Work request:
Look in the material below for the line holding "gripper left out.". Set it down exactly, with each later line up to and including the line holding "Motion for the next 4".
Dataset entries Start Marker
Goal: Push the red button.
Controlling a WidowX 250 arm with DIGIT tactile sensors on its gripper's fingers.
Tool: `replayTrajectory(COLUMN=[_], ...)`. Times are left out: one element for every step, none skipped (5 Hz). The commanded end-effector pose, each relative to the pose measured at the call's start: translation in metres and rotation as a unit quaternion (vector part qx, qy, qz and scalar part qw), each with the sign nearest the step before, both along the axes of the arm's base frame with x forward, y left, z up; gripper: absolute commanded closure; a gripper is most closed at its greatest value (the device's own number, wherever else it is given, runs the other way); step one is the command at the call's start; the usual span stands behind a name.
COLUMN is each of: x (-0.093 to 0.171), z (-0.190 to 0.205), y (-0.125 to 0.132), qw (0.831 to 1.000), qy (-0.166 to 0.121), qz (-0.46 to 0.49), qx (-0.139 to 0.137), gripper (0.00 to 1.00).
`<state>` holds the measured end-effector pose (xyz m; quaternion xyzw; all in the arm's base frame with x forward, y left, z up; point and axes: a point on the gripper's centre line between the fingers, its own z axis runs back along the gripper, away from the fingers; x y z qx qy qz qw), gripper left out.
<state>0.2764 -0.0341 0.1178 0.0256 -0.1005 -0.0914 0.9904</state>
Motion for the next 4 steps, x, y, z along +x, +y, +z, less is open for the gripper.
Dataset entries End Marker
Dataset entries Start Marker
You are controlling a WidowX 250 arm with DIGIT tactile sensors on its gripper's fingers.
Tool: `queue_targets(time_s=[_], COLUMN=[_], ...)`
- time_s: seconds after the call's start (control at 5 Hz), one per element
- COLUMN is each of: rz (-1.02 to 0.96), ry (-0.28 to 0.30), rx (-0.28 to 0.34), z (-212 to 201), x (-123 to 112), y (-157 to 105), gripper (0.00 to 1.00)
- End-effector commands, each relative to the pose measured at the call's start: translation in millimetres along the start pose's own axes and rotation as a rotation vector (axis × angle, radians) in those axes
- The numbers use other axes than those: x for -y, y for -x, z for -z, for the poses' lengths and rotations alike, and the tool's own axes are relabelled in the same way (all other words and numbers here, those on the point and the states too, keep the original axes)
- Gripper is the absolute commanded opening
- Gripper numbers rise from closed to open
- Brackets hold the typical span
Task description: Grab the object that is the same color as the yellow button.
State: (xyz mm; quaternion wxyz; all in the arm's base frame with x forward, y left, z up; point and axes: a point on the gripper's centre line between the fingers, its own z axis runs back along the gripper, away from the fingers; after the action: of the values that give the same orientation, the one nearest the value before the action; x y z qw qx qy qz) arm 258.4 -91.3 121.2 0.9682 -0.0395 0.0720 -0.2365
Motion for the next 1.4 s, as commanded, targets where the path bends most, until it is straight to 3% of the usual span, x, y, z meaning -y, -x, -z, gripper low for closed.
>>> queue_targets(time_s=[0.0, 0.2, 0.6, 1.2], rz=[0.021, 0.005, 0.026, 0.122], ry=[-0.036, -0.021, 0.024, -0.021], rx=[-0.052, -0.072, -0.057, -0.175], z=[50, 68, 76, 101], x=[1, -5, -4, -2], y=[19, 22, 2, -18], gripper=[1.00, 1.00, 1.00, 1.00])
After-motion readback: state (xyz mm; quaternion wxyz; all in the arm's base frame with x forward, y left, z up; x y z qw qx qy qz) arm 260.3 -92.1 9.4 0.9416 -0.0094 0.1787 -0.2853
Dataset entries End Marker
Result of the exercise:
`<state>` holds the measured end-effector pose (xyz m; quaternion xyzw; all in the arm's base frame with x forward, y left, z up; point and axes: a point on the gripper's centre line between the fingers, its own z axis runs back along the gripper, away from the fingers; x y z qx qy qz qw), gripper left out.
<state>0.2764 -0.0341 0.1178 0.0256 -0.1005 -0.0914 0.9904</state>
Motion for the next 4 steps, x, y, z along +x, +y, +z, less is open for the gripper.

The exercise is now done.